• Task to complete: Your response should be the complete listing, returned exactly as written.

• Collected data:
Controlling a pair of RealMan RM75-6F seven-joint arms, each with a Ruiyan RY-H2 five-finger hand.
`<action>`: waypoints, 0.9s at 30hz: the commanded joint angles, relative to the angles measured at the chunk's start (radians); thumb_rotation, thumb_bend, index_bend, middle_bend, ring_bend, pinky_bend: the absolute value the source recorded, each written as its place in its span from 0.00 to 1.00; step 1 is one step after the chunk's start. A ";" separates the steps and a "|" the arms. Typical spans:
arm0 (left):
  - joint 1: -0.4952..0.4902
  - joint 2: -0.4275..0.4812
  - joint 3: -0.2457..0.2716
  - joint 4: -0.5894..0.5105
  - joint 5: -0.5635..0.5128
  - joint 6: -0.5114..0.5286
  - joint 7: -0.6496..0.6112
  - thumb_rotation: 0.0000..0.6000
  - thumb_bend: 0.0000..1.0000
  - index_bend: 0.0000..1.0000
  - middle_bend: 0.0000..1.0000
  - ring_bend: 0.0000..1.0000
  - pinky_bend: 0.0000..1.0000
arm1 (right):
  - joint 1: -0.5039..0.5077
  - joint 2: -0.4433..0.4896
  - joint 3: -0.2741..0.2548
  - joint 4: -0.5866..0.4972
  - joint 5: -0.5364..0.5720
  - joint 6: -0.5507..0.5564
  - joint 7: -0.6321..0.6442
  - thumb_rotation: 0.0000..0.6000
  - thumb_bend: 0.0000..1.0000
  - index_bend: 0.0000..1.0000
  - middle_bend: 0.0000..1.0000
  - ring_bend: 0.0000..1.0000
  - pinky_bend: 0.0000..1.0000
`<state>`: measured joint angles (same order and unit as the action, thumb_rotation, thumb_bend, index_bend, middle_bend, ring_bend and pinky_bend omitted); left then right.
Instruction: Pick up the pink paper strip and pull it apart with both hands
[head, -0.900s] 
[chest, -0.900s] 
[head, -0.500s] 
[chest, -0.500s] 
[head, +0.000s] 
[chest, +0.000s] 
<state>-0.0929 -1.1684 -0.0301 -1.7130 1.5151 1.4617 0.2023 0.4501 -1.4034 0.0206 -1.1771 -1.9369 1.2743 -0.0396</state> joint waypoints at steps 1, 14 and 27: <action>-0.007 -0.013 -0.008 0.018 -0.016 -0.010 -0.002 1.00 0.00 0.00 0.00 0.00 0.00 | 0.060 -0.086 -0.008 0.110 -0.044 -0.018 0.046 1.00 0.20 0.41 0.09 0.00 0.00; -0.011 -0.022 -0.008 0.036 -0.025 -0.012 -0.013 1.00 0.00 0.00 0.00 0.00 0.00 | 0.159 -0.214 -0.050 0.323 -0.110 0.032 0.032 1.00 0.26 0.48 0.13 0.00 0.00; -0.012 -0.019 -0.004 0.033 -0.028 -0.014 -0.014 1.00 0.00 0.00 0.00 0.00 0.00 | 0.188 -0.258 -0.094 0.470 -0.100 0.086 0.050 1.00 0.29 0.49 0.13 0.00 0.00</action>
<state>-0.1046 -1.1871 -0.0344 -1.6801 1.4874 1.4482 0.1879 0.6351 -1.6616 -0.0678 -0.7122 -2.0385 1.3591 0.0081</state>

• Result of this exercise:
Controlling a pair of RealMan RM75-6F seven-joint arms, each with a Ruiyan RY-H2 five-finger hand.
`<action>`: waypoints, 0.9s at 30hz: the commanded joint angles, relative to the angles measured at the chunk's start (radians); thumb_rotation, thumb_bend, index_bend, middle_bend, ring_bend, pinky_bend: the absolute value the source recorded, each written as its place in its span from 0.00 to 1.00; step 1 is one step after the chunk's start. A ";" separates the steps and a "|" the arms. Typical spans:
arm0 (left):
  - joint 1: -0.4952..0.4902
  - joint 2: -0.4275..0.4812
  - joint 3: -0.2457..0.2716
  - joint 4: -0.5894..0.5105
  - joint 5: -0.5635..0.5128
  - joint 6: -0.5114..0.5286
  - joint 7: -0.6496..0.6112
  - thumb_rotation: 0.0000..0.6000
  - thumb_bend: 0.0000..1.0000
  - index_bend: 0.0000..1.0000
  - middle_bend: 0.0000..1.0000
  - ring_bend: 0.0000..1.0000
  - pinky_bend: 0.0000..1.0000
arm1 (right):
  - joint 1: -0.5039..0.5077
  - joint 2: -0.4433..0.4896
  - joint 3: -0.2741..0.2548
  - joint 4: -0.5866..0.4972
  - joint 5: -0.5364..0.5720
  - joint 6: -0.5507..0.5564
  - joint 7: -0.6321..0.6442
  - thumb_rotation: 0.0000..0.6000
  - thumb_bend: 0.0000..1.0000
  - index_bend: 0.0000..1.0000
  - middle_bend: 0.0000..1.0000
  - ring_bend: 0.0000..1.0000
  - pinky_bend: 0.0000..1.0000
`<state>`: measured joint angles (same order and unit as the action, thumb_rotation, thumb_bend, index_bend, middle_bend, ring_bend and pinky_bend omitted); left then right.
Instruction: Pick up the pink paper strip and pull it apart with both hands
[head, -0.900s] 
[chest, -0.900s] 
[head, -0.500s] 
[chest, -0.500s] 
[head, +0.000s] 
[chest, +0.000s] 
<state>-0.0929 -1.1684 -0.0301 -1.7130 1.5151 1.4617 0.2023 0.4501 -1.4034 0.0206 -1.1771 -1.9369 1.2743 -0.0396</state> joint waypoints at steps 1, 14 and 27: <action>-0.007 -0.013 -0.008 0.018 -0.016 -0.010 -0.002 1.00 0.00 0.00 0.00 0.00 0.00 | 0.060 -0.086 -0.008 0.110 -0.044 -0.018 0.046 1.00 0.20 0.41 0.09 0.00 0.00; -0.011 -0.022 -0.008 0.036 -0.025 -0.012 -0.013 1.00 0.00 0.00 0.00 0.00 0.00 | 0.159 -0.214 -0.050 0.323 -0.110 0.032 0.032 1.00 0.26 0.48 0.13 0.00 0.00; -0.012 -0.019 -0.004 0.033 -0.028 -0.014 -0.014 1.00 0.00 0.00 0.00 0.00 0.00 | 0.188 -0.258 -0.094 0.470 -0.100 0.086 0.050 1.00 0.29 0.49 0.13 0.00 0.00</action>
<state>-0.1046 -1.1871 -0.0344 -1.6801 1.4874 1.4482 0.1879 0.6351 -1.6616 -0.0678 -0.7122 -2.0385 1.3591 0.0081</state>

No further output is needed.